A ciência está sempre errada

É comum ver em discussões na internet onde aplica-se uma visão científica contra alguma crença popular, alguém usar o argumento: “você pode acreditar no que quiser, a ciência está sempre certa você acreditando nela ou não”.

Frase essa bastante comum inclusive entre divulgadores científicos com alto nível de formação.

É possível compreender o contexto onde este tipo de afirmação é levantada, mas é exatamente essa forma de arrogância que cria o sentimento de revanche quando projeções e estimativas não se concretizam.

O princípio cientifico mais básico de todos é que a ciência está sempre errada. Reconhecendo a própria ignorância, é possível rever o conhecimento e progredir.
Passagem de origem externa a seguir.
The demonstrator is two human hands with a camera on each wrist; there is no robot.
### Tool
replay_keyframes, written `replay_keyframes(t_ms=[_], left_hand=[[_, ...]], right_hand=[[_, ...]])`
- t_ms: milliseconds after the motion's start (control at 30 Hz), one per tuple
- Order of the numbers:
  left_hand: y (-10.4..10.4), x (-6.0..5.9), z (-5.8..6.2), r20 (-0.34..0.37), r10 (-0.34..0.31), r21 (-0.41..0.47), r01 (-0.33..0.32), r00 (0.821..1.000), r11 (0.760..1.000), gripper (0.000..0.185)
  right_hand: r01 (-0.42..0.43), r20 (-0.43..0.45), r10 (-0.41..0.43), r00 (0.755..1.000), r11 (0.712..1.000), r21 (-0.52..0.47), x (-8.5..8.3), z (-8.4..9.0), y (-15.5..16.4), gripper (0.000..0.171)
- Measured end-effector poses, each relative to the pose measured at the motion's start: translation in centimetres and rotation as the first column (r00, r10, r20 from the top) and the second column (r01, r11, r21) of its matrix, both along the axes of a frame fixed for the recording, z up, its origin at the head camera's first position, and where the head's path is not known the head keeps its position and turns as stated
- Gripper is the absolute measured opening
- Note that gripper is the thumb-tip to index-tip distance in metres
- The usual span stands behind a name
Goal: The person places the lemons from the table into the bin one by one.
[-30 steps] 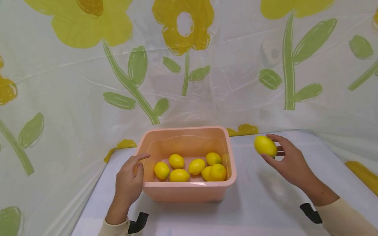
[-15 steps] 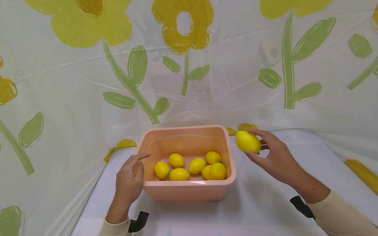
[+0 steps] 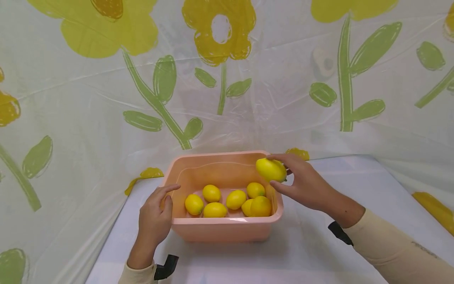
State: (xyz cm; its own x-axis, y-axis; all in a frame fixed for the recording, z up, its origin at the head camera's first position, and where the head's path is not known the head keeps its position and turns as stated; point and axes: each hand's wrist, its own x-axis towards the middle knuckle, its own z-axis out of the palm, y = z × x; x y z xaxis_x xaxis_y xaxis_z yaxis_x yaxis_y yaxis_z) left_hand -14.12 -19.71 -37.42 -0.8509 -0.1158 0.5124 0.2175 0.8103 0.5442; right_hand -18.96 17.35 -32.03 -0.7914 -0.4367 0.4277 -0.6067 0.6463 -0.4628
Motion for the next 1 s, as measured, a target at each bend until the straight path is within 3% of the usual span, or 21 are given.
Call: replay_keyframes(t_ms=[300, 533, 733, 1000], left_hand=[[-0.1, 0.0, 0.1, 0.009, 0.002, 0.004, -0.002, 1.000, 1.000, 0.029], [-0.1, 0.0, 0.1, 0.011, 0.002, 0.009, -0.002, 1.000, 1.000, 0.029], [-0.1, 0.0, 0.1, 0.010, 0.003, 0.007, -0.003, 1.000, 1.000, 0.029], [-0.1, 0.0, 0.1, 0.009, -0.006, 0.011, 0.006, 1.000, 1.000, 0.029]], right_hand=[[-0.129, 0.113, 0.123, 0.986, 0.991, 0.047, -2.2, -0.5, -2.6, 0.061], [-0.221, 0.218, 0.200, 0.955, 0.973, 0.073, -3.4, -1.1, -4.3, 0.054], [-0.241, 0.292, 0.184, 0.938, 0.955, 0.171, -4.4, -1.7, -5.5, 0.052], [-0.260, 0.310, 0.164, 0.937, 0.917, 0.302, -4.9, -1.9, -6.6, 0.053]])
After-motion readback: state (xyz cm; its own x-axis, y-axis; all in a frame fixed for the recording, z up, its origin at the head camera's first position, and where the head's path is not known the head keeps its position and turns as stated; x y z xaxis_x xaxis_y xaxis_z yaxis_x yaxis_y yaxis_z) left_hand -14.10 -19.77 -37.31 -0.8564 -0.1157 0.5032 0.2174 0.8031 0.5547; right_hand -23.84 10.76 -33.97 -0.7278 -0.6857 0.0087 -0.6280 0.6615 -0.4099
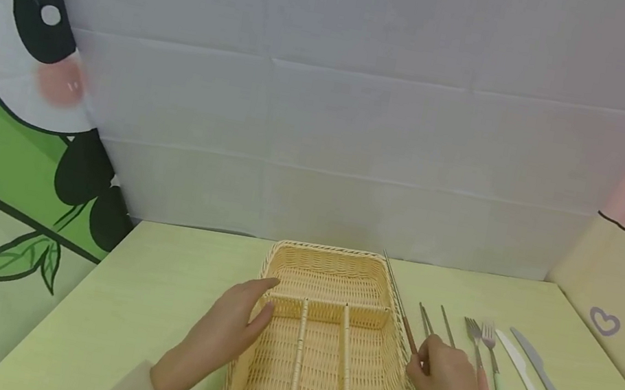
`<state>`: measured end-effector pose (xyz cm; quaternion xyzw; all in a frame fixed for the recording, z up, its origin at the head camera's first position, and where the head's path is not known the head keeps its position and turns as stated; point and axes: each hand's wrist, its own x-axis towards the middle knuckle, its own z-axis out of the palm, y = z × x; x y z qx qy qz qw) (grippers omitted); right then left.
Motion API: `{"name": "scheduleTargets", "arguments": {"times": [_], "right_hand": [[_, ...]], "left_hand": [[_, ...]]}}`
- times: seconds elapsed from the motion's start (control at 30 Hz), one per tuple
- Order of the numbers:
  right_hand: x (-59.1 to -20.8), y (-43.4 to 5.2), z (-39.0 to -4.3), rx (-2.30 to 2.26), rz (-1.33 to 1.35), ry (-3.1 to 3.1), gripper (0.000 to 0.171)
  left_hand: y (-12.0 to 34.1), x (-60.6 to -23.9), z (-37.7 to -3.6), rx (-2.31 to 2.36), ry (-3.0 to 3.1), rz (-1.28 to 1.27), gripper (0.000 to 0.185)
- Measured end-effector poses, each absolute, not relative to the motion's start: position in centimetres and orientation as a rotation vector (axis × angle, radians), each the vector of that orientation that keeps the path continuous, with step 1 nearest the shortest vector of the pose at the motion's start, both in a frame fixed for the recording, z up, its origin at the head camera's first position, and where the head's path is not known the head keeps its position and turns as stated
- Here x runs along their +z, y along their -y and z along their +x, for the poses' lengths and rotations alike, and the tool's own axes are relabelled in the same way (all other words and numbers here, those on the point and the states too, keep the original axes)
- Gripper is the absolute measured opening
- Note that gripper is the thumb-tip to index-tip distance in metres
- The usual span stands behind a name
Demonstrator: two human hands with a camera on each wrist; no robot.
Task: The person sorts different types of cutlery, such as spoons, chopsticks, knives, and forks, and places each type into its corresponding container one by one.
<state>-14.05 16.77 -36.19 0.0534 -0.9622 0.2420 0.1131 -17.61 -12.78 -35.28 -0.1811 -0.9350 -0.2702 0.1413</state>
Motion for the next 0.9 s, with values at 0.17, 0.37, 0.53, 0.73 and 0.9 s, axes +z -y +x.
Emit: {"name": "scheduleTargets", "arguments": {"times": [0.17,0.37,0.53,0.73,0.9], "right_hand": [[-35.9,-15.9,-13.9,0.838,0.166,2.818,0.01],[-35.6,-15.0,-13.6,0.829,0.197,2.801,0.013],[-35.4,-14.3,-13.3,0.85,0.215,2.806,0.013],[-35.3,-13.5,-13.2,0.855,0.242,2.78,0.012],[-35.3,-13.1,-12.9,0.888,0.266,2.753,0.012]], "left_hand": [[12.2,-34.6,-17.7,-0.812,2.703,-0.57,0.034],[11.5,-34.0,-17.9,-0.871,2.731,-0.637,0.03],[10.8,-33.7,-18.3,-0.925,2.769,-0.7,0.028],[9.8,-33.5,-18.8,-0.963,2.782,-0.751,0.026],[8.9,-33.2,-18.8,-1.004,2.786,-0.808,0.027]]}}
A crença de que algo está sempre certo induz ao comportamento dogmático e é, sem a menor dúvida, anticientífico.

O físico Richard Feynman tem uma frase que explica bem essa definição. Para ele “a ciência é a crença na ignorância dos especialistas.”
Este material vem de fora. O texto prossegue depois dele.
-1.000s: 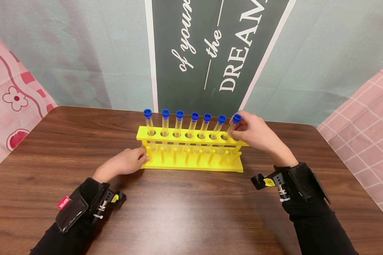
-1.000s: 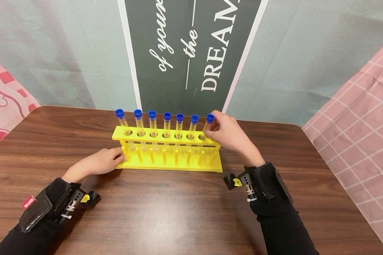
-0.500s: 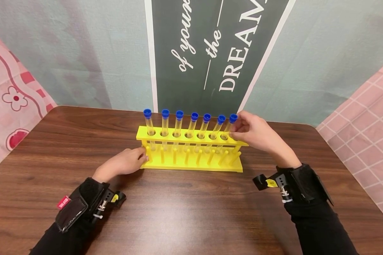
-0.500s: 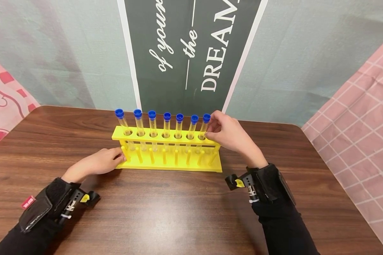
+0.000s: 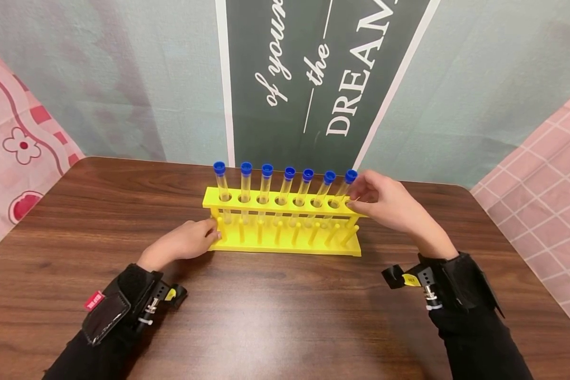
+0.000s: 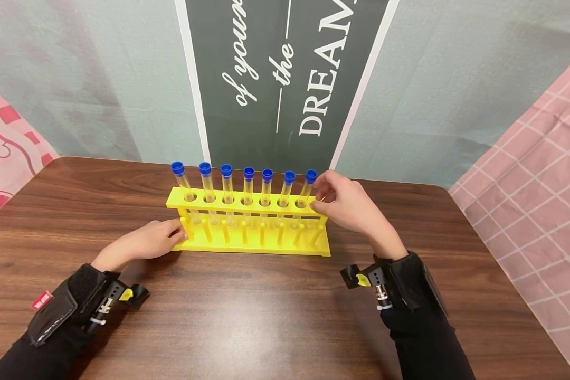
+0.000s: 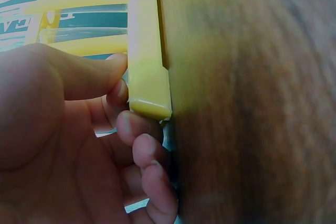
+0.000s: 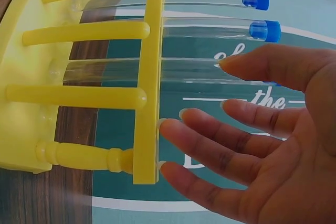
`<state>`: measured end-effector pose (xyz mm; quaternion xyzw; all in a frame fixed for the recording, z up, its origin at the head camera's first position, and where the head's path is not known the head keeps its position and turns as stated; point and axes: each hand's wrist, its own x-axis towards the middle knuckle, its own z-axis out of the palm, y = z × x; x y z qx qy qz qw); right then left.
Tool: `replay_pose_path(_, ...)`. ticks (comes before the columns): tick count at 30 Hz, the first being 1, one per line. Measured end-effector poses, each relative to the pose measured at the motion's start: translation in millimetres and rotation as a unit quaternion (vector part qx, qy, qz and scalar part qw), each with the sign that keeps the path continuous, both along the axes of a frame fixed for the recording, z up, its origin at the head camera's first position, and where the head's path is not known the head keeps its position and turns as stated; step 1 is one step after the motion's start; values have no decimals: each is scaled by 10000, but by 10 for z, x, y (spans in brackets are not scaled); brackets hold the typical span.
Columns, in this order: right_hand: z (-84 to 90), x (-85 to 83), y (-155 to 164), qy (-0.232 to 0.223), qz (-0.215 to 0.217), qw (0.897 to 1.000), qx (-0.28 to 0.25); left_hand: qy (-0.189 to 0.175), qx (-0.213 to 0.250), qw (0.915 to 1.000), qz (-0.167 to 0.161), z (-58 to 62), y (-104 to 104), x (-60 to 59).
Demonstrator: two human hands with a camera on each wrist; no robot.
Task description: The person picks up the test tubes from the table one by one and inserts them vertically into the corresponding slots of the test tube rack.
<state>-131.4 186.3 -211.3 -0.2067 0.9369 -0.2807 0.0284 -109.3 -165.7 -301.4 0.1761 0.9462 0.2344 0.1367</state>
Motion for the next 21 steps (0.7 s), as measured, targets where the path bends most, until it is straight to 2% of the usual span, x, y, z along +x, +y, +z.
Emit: replay_pose_path(21, -54, 172, 195, 348, -315, 9988, 110, -20, 6, 10000, 11, -1, -1, 2)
É com essa abordagem que estudos são revisados por outros cientistas, que experimentos antigos são revisados e que conhecimentos estabelecidos acabam evoluindo.

Sabe quando alguém brinca dizendo “ah, cada vez é uma coisa, um dia ovo faz mal, depois ovo faz bem”, é exatamente porque o processo científico deve desafiar o que está estabelecido e buscar novas evidências.

Isso não significa que a opinião do @pedr1nh0_Vida_L0k4 no twitter questionando artigo científico publicado na Science é válida. O processo científico é desafiado dentro do próprio método.

Mas então, por que confiar na ciência?

O método científico é o que nós humanos temos de mais confiável para a produção de novos conhecimentos.

As descobertas científicas, mesmo que passíveis de questionamentos e mudanças com novas descobertas, nos deixam cada vez mais próximo do conhecimento e da compreensão do universo.

É como se o conhecimento fosse um grande mapa. A ciência às vezes encontra uma localização com milímetros de precisão, outras vezes reconhece um ponto de referência na quadra ao lado, um pouco mais distante.

Tudo depende de quantas informações já existem e da tecnologia desenvolvida para tratar esses dados.

No caso da COVID-19 as informações são muito recentes. Temos pouco mais de 4 meses desde a primeira morte identificada na China. E tudo o que se sabe sobre o novo coronavírus precisa ser atualizado quase que diariamente.

Cada país, cada novo caso e cada morte traz uma informação nova que vai ajustando as coordenadas desse mapa. Inclusive, dependendo de como cada um desses países geram esses dados.

O Brasil, por exemplo, faz apenas 296 testes para cada um milhão de habitantes, produzindo dados bem menos consistentes que a Coréia do Sul, que realiza 2,138 testes para cada milhão de habitantes.

A forma como os dados são produzidos, a amostragem testada e a forma como as mortes são notificadas afetam bastante a qualidade das estimativas, produzindo as distorções que acabamos encontrando.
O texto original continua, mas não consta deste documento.